Érase una vez que se era una
historia que hablaba que existía en algún país lejano un extraño niño. Contaba
la historia que el niño estaba encerrado en un cuerpo que le quedaba pequeño, y
que raras veces conseguía escapar de su prisión de carne y hueso. En la
historia se dice que solo entonces se veía el verdadero color de sus ojos, de
un extraño color entre el marrón de la tierra y el verde de la esperanza. Solo
en esas ocasiones se le podía ver feliz y se notaba porque correteaba por la
orilla del mar hasta el horizonte y entonces saltaba al cielo y jugaba con las
nubes. Decían los que vivían en su país que al verle surcar el cielo se podía distinguir
claramente la luz que emitía su corazón al latir con fuerza. Contagiaba a todos
los que se cruzaban en su camino con una alegría que inundaba sus almas y los
problemas del mundo parecía que desaparecían por un momento.

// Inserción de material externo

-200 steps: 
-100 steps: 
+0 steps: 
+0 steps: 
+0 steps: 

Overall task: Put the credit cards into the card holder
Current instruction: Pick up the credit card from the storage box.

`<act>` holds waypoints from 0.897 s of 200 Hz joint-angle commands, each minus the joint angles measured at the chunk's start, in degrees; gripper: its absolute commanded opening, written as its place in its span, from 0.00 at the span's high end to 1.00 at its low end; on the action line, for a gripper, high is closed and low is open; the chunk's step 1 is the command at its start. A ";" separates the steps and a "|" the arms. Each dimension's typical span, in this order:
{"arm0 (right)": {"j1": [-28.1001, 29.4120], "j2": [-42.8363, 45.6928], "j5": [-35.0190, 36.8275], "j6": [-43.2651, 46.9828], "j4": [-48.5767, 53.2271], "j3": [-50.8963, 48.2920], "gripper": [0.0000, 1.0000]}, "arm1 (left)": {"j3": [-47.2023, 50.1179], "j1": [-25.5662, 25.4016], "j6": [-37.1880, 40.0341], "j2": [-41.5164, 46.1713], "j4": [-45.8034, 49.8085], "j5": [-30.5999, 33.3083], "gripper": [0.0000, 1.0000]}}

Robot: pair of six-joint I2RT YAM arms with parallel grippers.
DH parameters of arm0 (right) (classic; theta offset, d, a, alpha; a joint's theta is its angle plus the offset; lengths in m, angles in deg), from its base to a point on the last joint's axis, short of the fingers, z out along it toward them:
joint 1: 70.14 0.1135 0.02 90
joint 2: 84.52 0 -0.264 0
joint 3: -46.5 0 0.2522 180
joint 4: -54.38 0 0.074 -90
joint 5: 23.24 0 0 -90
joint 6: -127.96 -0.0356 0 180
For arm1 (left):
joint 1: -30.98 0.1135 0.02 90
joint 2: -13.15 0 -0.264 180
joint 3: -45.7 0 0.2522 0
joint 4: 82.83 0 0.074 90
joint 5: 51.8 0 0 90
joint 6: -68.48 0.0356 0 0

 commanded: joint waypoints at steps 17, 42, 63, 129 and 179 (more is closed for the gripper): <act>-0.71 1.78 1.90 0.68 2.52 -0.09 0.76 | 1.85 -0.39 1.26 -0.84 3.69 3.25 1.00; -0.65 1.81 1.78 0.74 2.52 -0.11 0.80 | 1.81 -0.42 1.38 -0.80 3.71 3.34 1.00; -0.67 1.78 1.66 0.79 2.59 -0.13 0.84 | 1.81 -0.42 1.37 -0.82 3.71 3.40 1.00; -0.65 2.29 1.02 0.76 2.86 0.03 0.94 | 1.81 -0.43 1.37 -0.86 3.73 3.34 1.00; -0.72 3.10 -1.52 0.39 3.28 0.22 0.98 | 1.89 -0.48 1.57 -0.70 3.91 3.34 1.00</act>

Hoy he vuelto a ver a aquel niño,
lo he visto a través de las nubes negras de una tormenta que estaba a punto de
descargar sobre mí, y al verlo, ha sido como ese rayo de sol de atardecer que sale
de entre las nubes y parece que acaricia el verde prado. Lo he visto correr con
los ojos más brillantes que nunca. No me ha dado tiempo de pararle a
preguntarle por qué sonreía de nuevo pero parecía feliz.

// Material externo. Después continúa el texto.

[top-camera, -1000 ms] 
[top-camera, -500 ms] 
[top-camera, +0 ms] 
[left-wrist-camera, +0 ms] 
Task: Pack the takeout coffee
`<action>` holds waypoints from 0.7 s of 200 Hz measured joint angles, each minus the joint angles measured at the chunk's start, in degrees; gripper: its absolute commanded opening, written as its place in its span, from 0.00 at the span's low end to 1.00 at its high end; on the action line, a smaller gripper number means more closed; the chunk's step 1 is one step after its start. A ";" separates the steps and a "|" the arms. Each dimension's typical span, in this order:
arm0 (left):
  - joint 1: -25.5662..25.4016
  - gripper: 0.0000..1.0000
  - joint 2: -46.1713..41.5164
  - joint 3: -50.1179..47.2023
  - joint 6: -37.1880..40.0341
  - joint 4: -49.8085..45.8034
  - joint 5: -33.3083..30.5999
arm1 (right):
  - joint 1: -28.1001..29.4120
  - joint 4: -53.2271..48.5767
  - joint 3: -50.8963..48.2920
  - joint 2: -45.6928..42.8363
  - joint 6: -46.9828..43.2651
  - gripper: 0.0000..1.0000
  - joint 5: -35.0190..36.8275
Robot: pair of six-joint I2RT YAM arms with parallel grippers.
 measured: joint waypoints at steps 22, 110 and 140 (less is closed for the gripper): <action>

Quizás si hubiera corrido tras de
él lo hubiera alcanzado, pero algo dentro de mí sabía que tenía que dejarlo ir,
con esa magia que desprendía y esa luz que emitía su sonrisa. Era como si fuese
frágil, como si al hablarle ese sueño se fuera a romper. Y me he limitado a
verle danzar entre las nubes, y de repente no había tormenta en mi corazón, no
había miedo ni rencor. Solo paz, solo alegría. Y sonreí. Entonces el me miró y
supe que ese niño había vuelto a ser libre de nuevo y que no debía encerrarle
con pensamientos negativos ni con preguntas que pudieran ocultar su luz.

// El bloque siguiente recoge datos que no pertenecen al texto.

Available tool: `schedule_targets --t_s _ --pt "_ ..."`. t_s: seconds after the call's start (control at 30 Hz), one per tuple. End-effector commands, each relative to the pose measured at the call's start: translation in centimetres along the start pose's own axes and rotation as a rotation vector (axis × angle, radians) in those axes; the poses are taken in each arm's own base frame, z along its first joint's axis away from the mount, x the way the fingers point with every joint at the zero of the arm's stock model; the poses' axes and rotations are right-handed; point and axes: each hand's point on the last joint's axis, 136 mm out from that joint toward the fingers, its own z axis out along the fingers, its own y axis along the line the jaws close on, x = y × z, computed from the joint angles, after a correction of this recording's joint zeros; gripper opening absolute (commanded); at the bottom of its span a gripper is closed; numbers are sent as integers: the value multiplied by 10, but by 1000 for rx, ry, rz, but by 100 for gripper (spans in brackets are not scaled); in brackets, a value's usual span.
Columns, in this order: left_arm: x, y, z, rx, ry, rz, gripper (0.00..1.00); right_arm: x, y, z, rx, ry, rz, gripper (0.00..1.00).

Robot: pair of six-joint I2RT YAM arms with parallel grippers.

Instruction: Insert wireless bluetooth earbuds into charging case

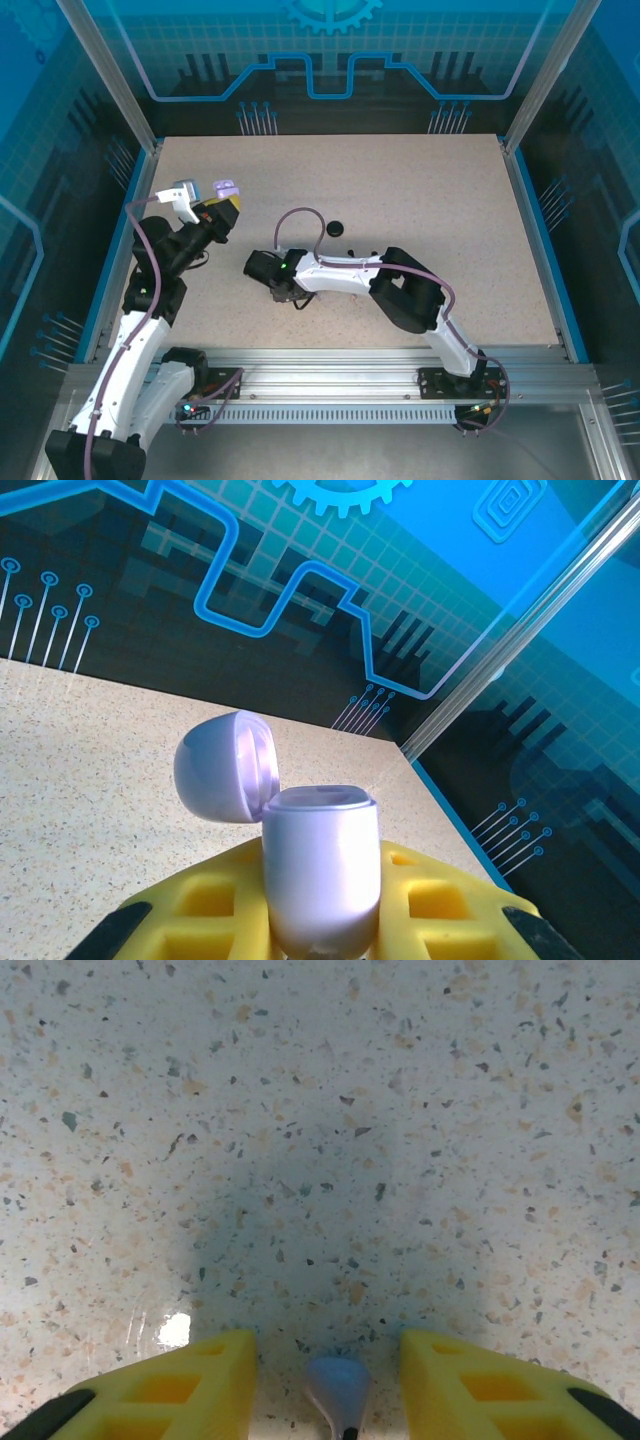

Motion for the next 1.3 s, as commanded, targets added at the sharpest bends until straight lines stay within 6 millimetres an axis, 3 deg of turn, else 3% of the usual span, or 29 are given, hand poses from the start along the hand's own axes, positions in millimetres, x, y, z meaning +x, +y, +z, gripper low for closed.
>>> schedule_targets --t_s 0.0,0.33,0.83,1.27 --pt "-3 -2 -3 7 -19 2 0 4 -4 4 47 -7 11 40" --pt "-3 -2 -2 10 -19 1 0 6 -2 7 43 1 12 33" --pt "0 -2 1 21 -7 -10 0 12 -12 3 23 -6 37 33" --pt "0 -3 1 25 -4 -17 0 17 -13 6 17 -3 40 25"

Bajé la mirada del cielo y vi de
nuevo el camino que se extendía ante mí. Sonreí y volví a ponerme en marcha,
queda un largo camino por delante, y no sé cuál será la próxima parada o el
próximo pueblo, pero es seguro que llevaré como amuleto la sonrisa de ese niño
que me recuerde que “nunca aceptaré la derrota” y que pase lo que pase: “soy el
amo de mi destino, soy el capitán de mi alma”.